--- PROBLEM ---
Across the entries that follow, how many lines have the word "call" in them? Give only the number.

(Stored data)

****************************************

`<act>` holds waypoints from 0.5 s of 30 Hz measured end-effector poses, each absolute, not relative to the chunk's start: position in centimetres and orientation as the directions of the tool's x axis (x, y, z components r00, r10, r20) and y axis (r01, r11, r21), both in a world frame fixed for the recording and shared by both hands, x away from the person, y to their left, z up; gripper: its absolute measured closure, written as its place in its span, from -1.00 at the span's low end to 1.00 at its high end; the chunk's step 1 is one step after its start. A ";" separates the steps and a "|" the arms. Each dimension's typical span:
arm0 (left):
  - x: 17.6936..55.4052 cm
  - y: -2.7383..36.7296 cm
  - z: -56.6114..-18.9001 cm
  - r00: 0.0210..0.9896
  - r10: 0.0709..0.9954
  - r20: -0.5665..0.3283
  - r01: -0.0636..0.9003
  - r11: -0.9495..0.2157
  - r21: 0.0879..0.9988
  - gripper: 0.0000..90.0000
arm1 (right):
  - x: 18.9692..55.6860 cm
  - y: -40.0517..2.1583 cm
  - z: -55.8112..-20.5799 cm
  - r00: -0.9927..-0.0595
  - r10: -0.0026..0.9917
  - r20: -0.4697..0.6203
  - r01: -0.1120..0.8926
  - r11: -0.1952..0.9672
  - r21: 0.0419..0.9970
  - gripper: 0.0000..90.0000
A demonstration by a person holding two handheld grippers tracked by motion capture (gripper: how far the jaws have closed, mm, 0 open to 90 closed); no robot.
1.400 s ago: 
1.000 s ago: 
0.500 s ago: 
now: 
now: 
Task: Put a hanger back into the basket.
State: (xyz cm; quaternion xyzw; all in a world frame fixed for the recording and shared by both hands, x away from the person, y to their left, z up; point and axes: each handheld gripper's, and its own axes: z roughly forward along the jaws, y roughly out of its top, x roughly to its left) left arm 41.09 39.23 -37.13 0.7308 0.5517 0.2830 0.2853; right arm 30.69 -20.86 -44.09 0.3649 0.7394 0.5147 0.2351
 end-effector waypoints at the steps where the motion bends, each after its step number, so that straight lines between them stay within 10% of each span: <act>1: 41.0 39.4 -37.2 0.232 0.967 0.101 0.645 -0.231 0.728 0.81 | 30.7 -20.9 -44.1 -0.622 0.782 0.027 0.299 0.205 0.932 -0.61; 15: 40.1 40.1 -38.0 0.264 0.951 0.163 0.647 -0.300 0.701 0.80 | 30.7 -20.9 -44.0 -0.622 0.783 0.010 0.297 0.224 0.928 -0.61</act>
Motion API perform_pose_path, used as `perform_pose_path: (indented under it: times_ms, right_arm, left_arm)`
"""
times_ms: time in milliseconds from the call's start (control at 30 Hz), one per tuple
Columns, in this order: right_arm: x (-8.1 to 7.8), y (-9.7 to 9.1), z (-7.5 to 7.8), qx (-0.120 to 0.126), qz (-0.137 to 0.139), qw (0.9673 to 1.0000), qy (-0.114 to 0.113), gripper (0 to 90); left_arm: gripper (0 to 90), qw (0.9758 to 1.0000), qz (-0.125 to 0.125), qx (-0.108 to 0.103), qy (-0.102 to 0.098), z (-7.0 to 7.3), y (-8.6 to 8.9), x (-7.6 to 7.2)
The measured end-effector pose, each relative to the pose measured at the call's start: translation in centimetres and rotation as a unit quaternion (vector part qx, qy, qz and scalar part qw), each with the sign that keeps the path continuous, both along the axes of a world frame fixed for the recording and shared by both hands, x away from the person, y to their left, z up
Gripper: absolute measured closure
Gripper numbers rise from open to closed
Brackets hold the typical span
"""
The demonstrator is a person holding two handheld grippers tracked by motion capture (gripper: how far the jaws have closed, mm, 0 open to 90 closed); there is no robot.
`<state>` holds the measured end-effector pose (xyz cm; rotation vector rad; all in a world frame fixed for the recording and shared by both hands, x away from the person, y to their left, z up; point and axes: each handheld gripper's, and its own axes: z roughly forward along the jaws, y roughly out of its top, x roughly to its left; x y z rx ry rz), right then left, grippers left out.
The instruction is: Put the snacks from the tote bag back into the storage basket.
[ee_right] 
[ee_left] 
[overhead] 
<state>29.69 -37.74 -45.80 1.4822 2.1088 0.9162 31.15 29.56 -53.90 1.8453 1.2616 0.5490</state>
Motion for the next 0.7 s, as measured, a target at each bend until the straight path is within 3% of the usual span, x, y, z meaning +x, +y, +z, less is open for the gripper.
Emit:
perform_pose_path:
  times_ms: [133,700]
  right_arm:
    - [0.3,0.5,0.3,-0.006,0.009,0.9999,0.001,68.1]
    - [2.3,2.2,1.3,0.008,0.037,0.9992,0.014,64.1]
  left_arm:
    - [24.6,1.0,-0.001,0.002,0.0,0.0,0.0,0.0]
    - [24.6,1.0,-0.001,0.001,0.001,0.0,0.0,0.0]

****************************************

--- REPLY TO THE EXERCISE ---
2